UNC80 deficiency is a severe disorder characterized by nervous system and developmental problems that are apparent from birth or early infancy. The disorder does not typically get worse over time; development of intellectual function and motor skills, such as rolling over and sitting, is slow and limited, but once skills are learned, they are usually retained.
People with UNC80 deficiency have profound intellectual disability. Muscle tone is generally weak (hypotonia), but affected individuals may have increased muscle tone (hypertonia) in the arms and legs. Most people with this disorder never learn to walk. Some affected individuals have feeding difficulties because hypotonia leads to problems controlling movements of the mouth. Speech is also generally absent, although in some cases individuals have limited communication using body language, gestures, and signs. Seizures, involuntary side-to-side movements of the eyes (nystagmus), eyes that do not point in the same direction (strabismus), and a high-pitched cry can also occur in this disorder.

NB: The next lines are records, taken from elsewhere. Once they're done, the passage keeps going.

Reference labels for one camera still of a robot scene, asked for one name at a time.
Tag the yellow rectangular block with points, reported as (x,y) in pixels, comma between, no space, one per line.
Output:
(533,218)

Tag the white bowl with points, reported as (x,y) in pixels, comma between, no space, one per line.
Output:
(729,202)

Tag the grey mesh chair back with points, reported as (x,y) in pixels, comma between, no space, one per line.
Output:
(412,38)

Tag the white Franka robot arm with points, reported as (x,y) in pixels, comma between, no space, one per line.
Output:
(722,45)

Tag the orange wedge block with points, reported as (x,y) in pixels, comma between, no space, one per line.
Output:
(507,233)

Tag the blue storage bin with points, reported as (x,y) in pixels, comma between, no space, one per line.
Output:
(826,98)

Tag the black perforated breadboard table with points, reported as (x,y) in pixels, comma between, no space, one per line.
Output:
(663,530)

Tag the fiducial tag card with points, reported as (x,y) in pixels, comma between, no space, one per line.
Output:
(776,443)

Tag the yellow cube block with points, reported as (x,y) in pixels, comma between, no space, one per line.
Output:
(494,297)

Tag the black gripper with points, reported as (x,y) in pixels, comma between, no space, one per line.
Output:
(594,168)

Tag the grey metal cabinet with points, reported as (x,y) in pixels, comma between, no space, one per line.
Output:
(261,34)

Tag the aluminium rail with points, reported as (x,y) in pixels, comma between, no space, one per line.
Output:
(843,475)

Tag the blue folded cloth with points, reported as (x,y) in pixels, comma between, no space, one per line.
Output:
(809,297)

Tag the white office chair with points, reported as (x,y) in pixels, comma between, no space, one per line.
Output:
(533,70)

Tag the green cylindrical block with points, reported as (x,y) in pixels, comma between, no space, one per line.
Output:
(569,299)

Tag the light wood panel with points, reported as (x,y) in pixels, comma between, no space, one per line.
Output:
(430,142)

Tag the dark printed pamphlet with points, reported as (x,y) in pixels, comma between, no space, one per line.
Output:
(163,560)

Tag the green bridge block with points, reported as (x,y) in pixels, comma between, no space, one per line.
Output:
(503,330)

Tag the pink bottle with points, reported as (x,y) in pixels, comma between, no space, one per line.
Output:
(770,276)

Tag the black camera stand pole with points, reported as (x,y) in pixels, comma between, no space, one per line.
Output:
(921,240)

People with UNC80 deficiency are of normal size at birth but grow slowly during infancy and childhood. Unusual facial features typically occur in this disorder, and vary among affected individuals. These features can include a wide, short skull (brachycephaly); a triangular face shape with a prominent forehead (frontal bossing); droopy eyelids (ptosis); folds of skin covering the inner corners of the eyes (epicanthal folds); outside corners of the eyes that point downward (downslanting palpebral fissures); a nose with a prominent bridge and a bulbous or upturned tip; a short, smooth space between the upper lip and nose (philtrum); a mouth that remains open; and low-set ears. Other physical differences that can occur in people with UNC80 deficiency include a short neck, abnormal curvature of the spine (scoliosis), permanently bent joints (contractures), and inward- and upward-turning feet (clubfeet).
The prevalence of UNC80 deficiency is unknown. At least 19 affected individuals have been described in the medical literature.
UNC80 deficiency, as its name suggests, is caused by mutations in the UNC80 gene. This gene provides instructions for making a large protein that is part of the NALCN sodium channel complex (channelosome). Sodium channels transport positively charged sodium atoms (sodium ions) into cells and play a key role in a cell's ability to generate and transmit electrical signals. In particular, the NALCN channelosome is important in nerve cells (neurons), helping to regulate their activity level (excitability). In addition to forming part of the structure of the NALCN channelosome, UNC80 also helps locate and stabilize it in the cell membrane of neurons.
UNC80 gene mutations result in absence of the UNC80 protein or production of an abnormal protein. Absence of functional UNC80 protein impairs the stability and function of the NALCN channelosome. Neuron excitability is thought to be improperly regulated as a result, but it is unclear how these changes cause the specific features of UNC80 deficiency.
This condition is inherited in an autosomal recessive pattern, which means both copies of the gene in each cell have mutations. The parents of an individual with an autosomal recessive condition each carry one copy of the mutated gene, but they typically do not show signs and symptoms of the condition.